Plugging into the Ocean

March 3, 2011

The ecological tradeoffs of scaling up blue power

Crashing surf and surging currents make for dramatic seaside scenery. These high-energy environments are also increasingly eyed for producing electricity—a trend that highlights the need for more study of the ecological implications of ocean-energy projects, argues a new study.

Engineers have come up with a variety of promising ways to turn ocean waves and currents into power, from bobbing buoys to submerged “tide turbines.” So far, however, most “marine renewable energy installations” (MREIs) are still in the demonstration phase, with just one or two installed devices. But bigger projects, including arrays of up to 100 devices, are on the drawing boards. And the “potential ecological implications associated with a single device will be very different from that of a large array,” a team led by Mark A. Shields of the University of Aberdeen in the U.K. notes in Ocean and Coastal Management.

Ecologically, projects could have both benefits and costs, the researchers note. The foundations, steel frames, and cables associated with MREIs could become “artificial reefs” that give marine creatures new living space. But since the devices depend on extracting kinetic energy from moving water, arrays could also influence wave heights, current speeds, and the distribution of sediment and larval animals.
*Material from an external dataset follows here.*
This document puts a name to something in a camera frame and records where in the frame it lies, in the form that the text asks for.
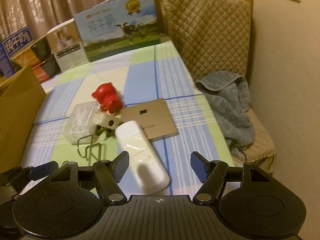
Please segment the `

And that could spell trouble for shellfish, seaweeds, and other marine organisms specially adapted to cope with “extreme hydrodynamic forces. “Computer models, for instance, have suggested that mooring 270 wave-energy devices off the coast of Portugal could reduce nearby wave heights by five centimeters. While that may not seem like much, it could change how often intertidal habitats are splashed by seawater, altering important sediment flows. Projects could also redirect currents that carry seeds, propagules, and young organisms to nursery grounds.
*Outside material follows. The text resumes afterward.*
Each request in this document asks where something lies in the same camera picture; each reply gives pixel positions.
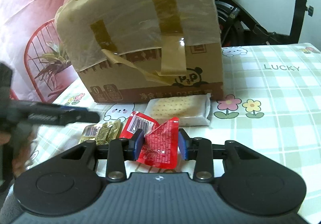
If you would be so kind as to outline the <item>person left hand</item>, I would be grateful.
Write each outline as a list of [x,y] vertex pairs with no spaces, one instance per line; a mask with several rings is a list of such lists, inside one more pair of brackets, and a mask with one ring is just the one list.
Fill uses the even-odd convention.
[[23,172],[26,171],[26,162],[30,158],[31,144],[36,138],[36,132],[34,130],[27,132],[29,135],[22,132],[15,132],[13,136],[10,133],[1,131],[1,147],[7,143],[13,143],[18,145],[18,149],[12,152],[4,152],[3,163],[4,168],[8,171],[11,170],[11,174],[17,178]]
Often, however, the potential impacts aren’t clear. That’s because, for most sites, “environmental and physical conditions are poorly understood, largely due to the logistical difficulties associated with sampling in dynamic marine environments.” ❧

—David Malakoff

Shields, M. et al. 2010. Marine Renewable Energy: The ecological implications of altering the hydrodynamics of the marine environment. Ocean and Coastal Management doi:10.1016/j.ocecoaman.2010.10.036.